Tuesday, April 17, 2012

Tall Tales: The Book Made Me Do It (Part Two)

You see, the phrase 'the book made me do it' is an abdication of our responsibility to take our thoughts and actions and conform them to the image of Christ. We like passing the blame on our circumstances. Then nobody can hold us to blame.
While this concept is challenging, it should also be encouraging to us. The book can't make us do wrong. And while this means we have to take responsibility, it also means that we can rest in the assurance that the pages don't hold some magical power over our ethics and morality.
-The Book Made Me Do It (Part One)


Dubious encouragement, some might say. But really, my friends, we do need to take personal responsibility for the books we read, rather than allowing ourselves to drift here and there, picking up whatever catches our fancy, and then blaming any ill effects on the book, rather than ourselves.

There. That almost summarized this entire post. But don't worry; I won't end it this soon. :)

The questions I ended with last time are as follows: Does that mean we should pick up just anything? Shouldn't we call the limit at some point? After all, we may make the choice, but we still need to be careful with the influences we're feeding our minds with.


Very good points. Let's start with the last one first.

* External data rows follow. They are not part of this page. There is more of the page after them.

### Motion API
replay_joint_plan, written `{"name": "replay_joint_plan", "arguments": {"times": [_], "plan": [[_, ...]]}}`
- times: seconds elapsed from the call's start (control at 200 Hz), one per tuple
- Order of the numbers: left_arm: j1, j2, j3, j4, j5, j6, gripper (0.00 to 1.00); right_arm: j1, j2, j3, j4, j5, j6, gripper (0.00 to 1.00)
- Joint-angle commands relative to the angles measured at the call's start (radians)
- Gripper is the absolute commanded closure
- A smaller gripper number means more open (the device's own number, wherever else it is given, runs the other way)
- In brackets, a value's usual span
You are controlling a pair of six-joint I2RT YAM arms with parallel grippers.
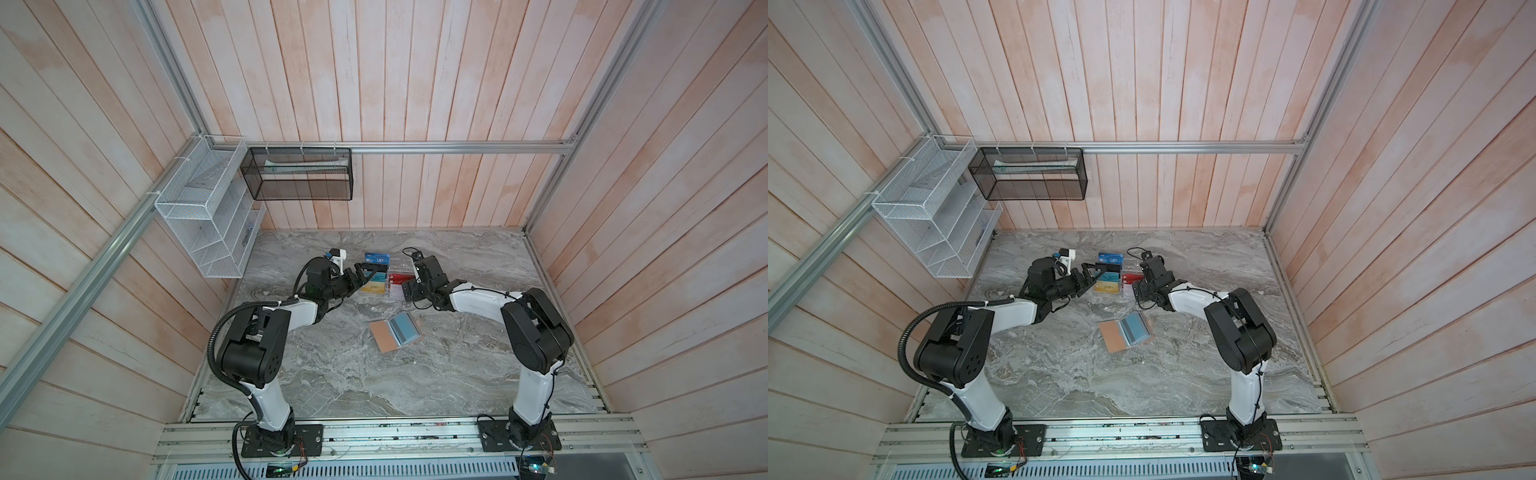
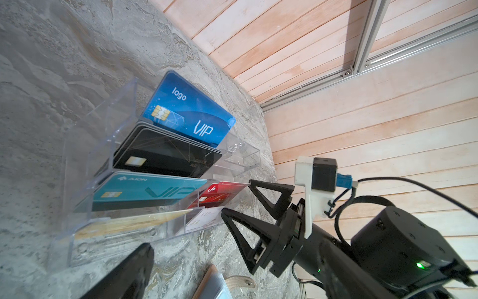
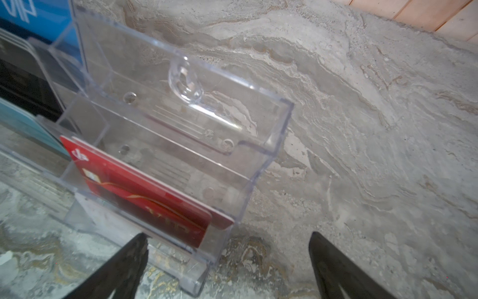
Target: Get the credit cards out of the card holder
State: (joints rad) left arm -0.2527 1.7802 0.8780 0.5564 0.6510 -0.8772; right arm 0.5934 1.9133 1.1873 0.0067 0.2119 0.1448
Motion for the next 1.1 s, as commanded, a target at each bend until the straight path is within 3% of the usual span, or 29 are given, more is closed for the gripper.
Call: {"name": "replay_joint_plan", "arguments": {"times": [0.0,0.47,1.095], "plan": [[-0.005,0.014,-0.014,0.030,0.013,0.000,0.00,0.004,-0.004,0.025,0.006,0.004,0.025,0.02],[-0.011,0.022,-0.016,0.039,0.014,-0.006,0.00,0.014,0.004,0.061,0.029,-0.038,0.039,0.02],[-0.011,0.024,-0.013,0.039,0.018,-0.006,0.00,0.016,0.067,0.100,-0.004,0.069,0.054,0.02]]}}
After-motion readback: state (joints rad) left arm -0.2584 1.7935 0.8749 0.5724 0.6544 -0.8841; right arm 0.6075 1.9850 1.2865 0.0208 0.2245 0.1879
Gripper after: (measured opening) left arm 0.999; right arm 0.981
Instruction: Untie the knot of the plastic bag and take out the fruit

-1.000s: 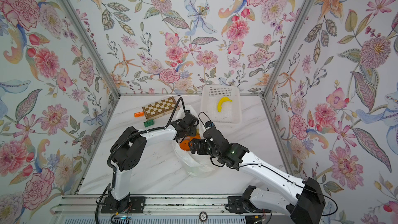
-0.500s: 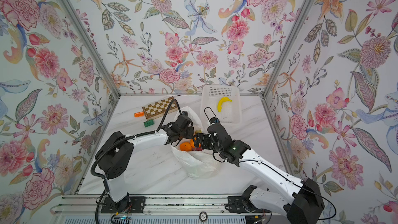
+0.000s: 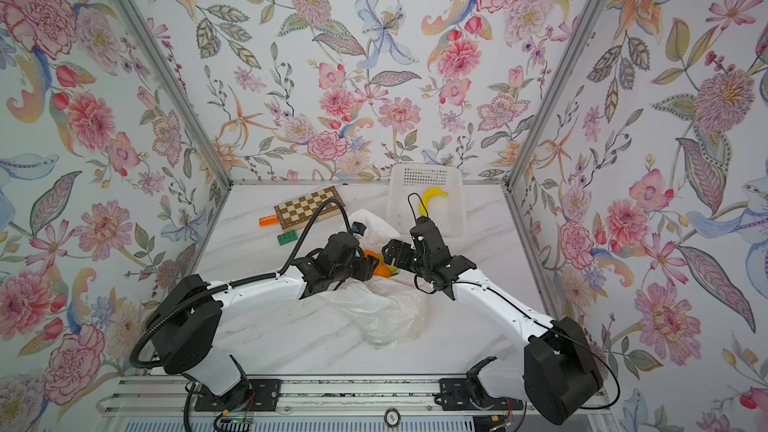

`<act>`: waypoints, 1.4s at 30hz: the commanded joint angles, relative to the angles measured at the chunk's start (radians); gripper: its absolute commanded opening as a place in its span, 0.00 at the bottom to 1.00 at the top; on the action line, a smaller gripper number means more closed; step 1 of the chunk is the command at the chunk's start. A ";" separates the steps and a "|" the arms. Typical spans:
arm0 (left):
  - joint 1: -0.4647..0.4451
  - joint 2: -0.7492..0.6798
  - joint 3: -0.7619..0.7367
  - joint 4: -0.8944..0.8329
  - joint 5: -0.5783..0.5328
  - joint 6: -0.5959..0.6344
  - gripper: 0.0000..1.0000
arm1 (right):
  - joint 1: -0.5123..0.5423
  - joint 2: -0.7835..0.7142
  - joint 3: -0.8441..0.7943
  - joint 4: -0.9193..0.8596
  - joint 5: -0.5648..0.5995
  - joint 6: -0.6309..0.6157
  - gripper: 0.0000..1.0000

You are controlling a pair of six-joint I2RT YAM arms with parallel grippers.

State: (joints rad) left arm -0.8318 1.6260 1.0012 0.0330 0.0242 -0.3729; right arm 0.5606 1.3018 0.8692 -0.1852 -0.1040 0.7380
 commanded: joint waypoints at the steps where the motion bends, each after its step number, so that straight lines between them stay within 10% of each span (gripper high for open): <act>1: -0.006 -0.054 -0.043 0.107 0.043 0.099 0.51 | -0.005 -0.010 0.018 0.040 -0.050 0.000 0.95; 32: -0.006 -0.285 -0.150 0.695 0.422 0.529 0.51 | -0.064 -0.243 0.026 0.231 -0.454 0.132 0.94; 42: -0.006 -0.289 -0.127 0.691 0.426 0.502 0.51 | -0.065 -0.230 0.010 0.302 -0.479 0.167 0.58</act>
State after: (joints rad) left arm -0.8318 1.3609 0.8528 0.6758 0.4179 0.1204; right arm 0.5026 1.0622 0.8894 0.0727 -0.5781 0.8925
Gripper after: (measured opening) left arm 0.600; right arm 0.615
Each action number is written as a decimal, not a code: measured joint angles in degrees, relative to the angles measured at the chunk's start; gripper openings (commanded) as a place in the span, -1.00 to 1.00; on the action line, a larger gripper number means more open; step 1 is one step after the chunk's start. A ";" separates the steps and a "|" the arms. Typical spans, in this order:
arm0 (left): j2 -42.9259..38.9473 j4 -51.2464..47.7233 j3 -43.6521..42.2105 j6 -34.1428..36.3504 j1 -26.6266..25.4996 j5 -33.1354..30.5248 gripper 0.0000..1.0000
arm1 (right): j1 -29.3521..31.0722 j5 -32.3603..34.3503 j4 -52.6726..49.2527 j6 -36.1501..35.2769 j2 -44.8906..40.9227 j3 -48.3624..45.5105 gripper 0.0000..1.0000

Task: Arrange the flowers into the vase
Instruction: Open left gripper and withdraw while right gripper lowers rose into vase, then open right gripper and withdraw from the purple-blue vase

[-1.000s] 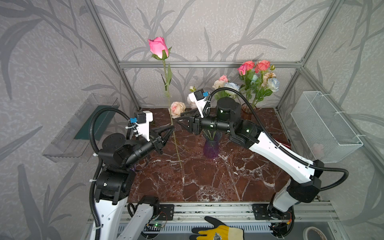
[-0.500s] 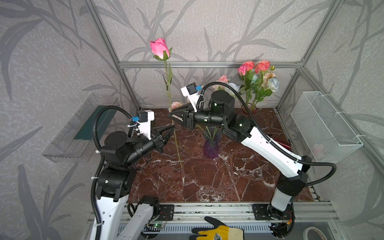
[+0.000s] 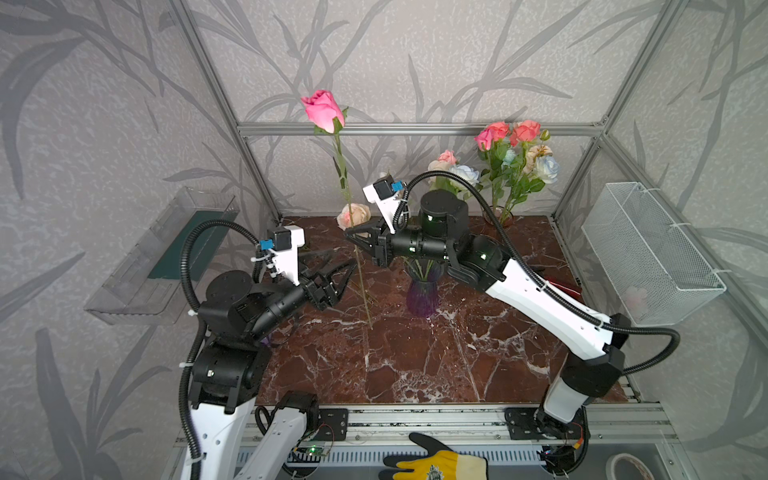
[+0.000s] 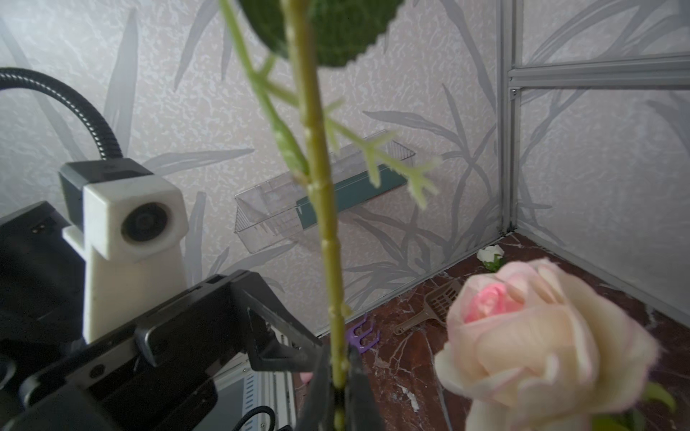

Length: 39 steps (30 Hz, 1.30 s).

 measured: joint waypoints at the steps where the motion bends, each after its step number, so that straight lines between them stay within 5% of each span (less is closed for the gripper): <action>1: -0.52 -0.09 -0.02 0.04 0.00 -1.38 0.56 | 0.00 2.25 0.37 -1.38 -2.08 -2.40 -0.94; 10: -0.55 -2.03 -2.40 -1.73 0.00 -20.59 0.50 | -6.29 19.17 10.29 -8.85 -21.64 -22.16 -0.94; 17: 3.17 -4.83 -3.76 -6.14 0.00 -32.20 0.49 | -14.67 23.96 19.30 -8.44 -23.76 -30.36 -0.96; 31: 7.58 -4.81 -6.45 -10.27 0.07 -33.68 0.49 | -17.07 21.90 22.60 -4.50 -19.32 -38.27 -0.82; 37: 10.62 -3.21 -7.54 -11.19 0.07 -33.05 0.49 | -14.64 21.46 19.87 -3.48 -17.59 -41.20 -0.24; 39: 11.23 -2.60 -8.11 -11.30 0.07 -33.05 0.49 | -14.03 21.99 18.78 -3.34 -17.49 -42.03 -0.20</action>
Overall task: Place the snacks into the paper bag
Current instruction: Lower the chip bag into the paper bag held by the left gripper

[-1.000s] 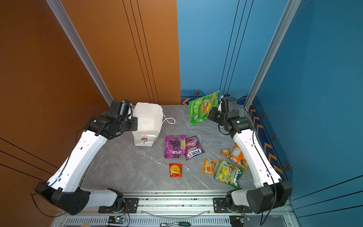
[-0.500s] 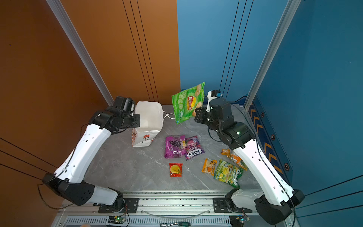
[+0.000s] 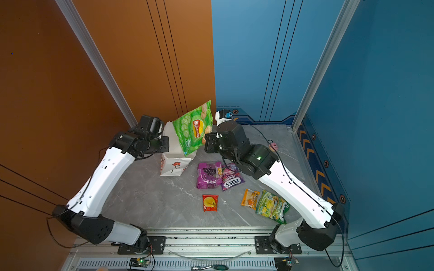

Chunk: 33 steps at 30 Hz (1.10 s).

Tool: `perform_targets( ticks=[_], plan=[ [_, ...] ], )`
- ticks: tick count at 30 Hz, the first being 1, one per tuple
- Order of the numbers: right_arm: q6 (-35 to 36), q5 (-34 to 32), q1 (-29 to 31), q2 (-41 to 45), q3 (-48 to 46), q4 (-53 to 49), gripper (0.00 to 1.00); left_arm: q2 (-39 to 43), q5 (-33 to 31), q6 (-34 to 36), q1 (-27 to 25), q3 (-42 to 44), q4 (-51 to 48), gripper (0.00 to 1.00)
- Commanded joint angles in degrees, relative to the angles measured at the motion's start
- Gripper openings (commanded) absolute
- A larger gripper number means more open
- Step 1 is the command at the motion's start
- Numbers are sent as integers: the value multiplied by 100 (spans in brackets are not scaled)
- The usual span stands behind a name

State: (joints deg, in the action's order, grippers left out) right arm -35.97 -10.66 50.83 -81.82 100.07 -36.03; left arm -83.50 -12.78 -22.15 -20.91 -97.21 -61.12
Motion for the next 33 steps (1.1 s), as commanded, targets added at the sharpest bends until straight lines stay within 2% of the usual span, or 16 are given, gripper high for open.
perform_targets(
  ticks=[1, 4, 8, 14, 23, 33],
  plan=[
    [-10, -359, 115, -152, 49, 61, 0, -7, -3, -57, -63, -123, 3, 0],
    [-103, -395, 147, -276, -92, 104, 0, 17, 1, -78, -80, -105, 27, 0],
    [-197, -359, 171, -484, -102, 111, 0, 76, -443, -60, -342, -158, 20, 0],
    [-244, -490, 176, -690, -41, 131, 0, 100, -770, 72, -597, -120, 13, 0],
    [-211, -431, -254, -799, 185, -126, 0, 14, -668, 562, -923, -40, 88, 0],
    [-419, -714, 64, -1485, 443, -468, 0, 232, -540, 144, -1033, 269, 510, 0]
  ],
)
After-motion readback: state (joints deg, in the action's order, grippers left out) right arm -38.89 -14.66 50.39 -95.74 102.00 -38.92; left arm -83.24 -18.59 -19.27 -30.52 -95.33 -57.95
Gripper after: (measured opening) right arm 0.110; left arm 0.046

Above all else, guard your heart,
for everything you do flows from it.
-Proverbs 4:23 (NIV)

The Hebrew word for 'heart' in this passage is leb, which means, according to Strong's, the heart; also used (figuratively) very widely for the feelings, the will and even the intellect; likewise for the centre of anything.* We're to guard what goes into our intellect, the knowledge that affects our will and our thinking, because of the consequences of perverted knowledge:

 For although they knew God, they neither glorified him as God nor gave thanks to him, but their thinking became futile and their foolish hearts were darkened.
-Romans 1:23, NIV

The Greek for 'heart' here is kardia, which refers to the thoughts or feelings.
And the result of this folly and blindness is found in Romans 1:28:

 Furthermore, since they did not think it worthwhile to retain the knowledge of God, he gave them over to a depraved mind, to do what ought not to be done.
NIV

The Greek word for knowledge in this passage is epignosis, which means  recognition, i.e. (by implication) full discernment, acknowledgement*

So from the above we can draw the conclusion that just because a book cannot change us, we still should be very careful to guard our will, intellect, and emotions, lest we lose our discernment in what is good and what is bad.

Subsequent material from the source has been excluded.